Kerstin 1.0

License icon

License:

CC0-1.0

Shield icon

Steward:

Open Home Foundation

Task: TTS

Release Date: 11/20/2025

Format: WEBM

Size: 132.05 MB


Description

Text to speech dataset for German, female speaker, approximately 2 hours of read speech.

Specifics

Licensing

Creative Commons Zero v1.0 Universal (CC0-1.0)

https://spdx.org/licenses/CC0-1.0.html

Considerations

Forbidden Usage

You agree not to attempt to determine the identity of speakers in the dataset

Processes

Intended Use

Training and fine-tuning text-to-speech models

Metadata

Deutsch - German (de)

This dataset contains approximately 2.3 hours of scripted speech for German (de) from a single speaker.

Language

German (Deutsch) is a West Germanic language, mainly spoken in Western and Central Europe.

Variants

There are no variants defined for this dataset.

Demographic information

The age and gender of the speaker was not reported. Dataset names may be gendered, but were assigned according to the speaker's preference only.

Text corpus

The text corpus comes from Piper Recording Studio, which extends Microsoft's samples TTS scripts for Azure.

Microsoft provides the following recommendations:

To use these example scripts for training, it's recommended that you should do the sanity check to make sure it matches what the voice talent actually speaks in the audio and normalize the text before uploading the data. For example, change '50%' to fifty percent and '$45' to forty-five dollars. Normalization should apply to the scripts that contain digits, symbols, abbreviations, date, and time.

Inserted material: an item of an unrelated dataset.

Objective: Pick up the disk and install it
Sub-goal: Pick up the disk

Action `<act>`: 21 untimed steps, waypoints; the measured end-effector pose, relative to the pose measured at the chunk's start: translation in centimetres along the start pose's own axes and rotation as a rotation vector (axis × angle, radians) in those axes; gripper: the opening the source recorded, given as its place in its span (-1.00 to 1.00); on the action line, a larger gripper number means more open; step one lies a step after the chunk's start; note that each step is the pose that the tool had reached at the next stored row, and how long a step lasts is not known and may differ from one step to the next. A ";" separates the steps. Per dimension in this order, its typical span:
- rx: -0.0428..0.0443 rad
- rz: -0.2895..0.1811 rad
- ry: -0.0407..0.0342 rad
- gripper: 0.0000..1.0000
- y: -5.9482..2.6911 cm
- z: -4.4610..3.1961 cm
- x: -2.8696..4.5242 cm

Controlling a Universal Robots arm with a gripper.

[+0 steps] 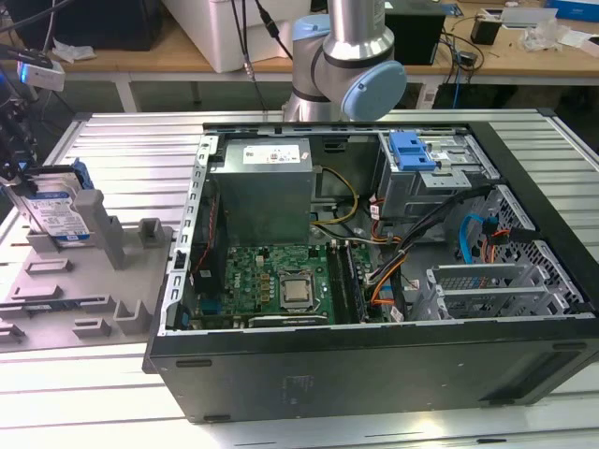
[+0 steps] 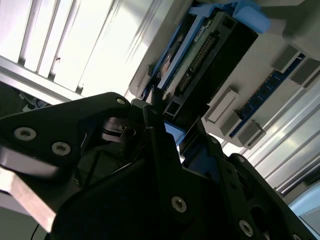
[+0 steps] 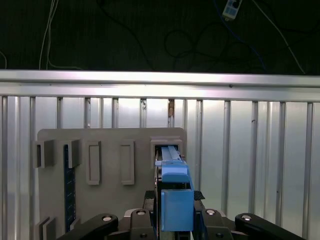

Statistics for the text corpus:

  • Average/median characters per sentence: 77/77

  • Average/median words per sentence: 10/11

Writing system

Standard German alphabet.

Symbol table

Standard alphabet:

  • Lowercase: a b c d e f g h i j k l m n o p q r s t u v w x y z ß ä ö ü

  • Uppercase: A B C D E F G H I J K L M N O P Q R S T U V W X Y Z Ä Ö Ü

Sample

5 randomly selected sentences:

Unmittelbar vor seiner geplanten Deportation beging er mit seiner Frau Charlotte Suizid.
Hofmann machte nach dem Besuch der Volksschule sein Abitur am Moerser Gymnasium Adolfinum.
Der Laser erhitzt dabei die Luft um die Partikel, die in einer Glasröhre stecken.
Ihren Namen hat die Fichtelnaab nur indirekt vom Fichtelgebirge.
Neben Ungarisch und Kroatisch sprach er auch Deutsch, Spanisch, Englisch, Französisch und Esperanto.

Processing and validation

Audio was recorded online using Piper Recording Studio. No post-processing or validation was done to the text or audio.

Trained models

A pre-trained Piper voice model is available for download.

Contribute

If you would like to contribute your voice and have us train a Piper text-to-speech model, please contact us at voice@openhomefoundation.org

Acknowledgements

We would like to thank all contributors, as well as supporters of the Open Home Foundation.

License

This dataset is released under the Creative Commons Zero (CC-0) license. By downloading this data you agree to not determine the identity of speakers in the dataset.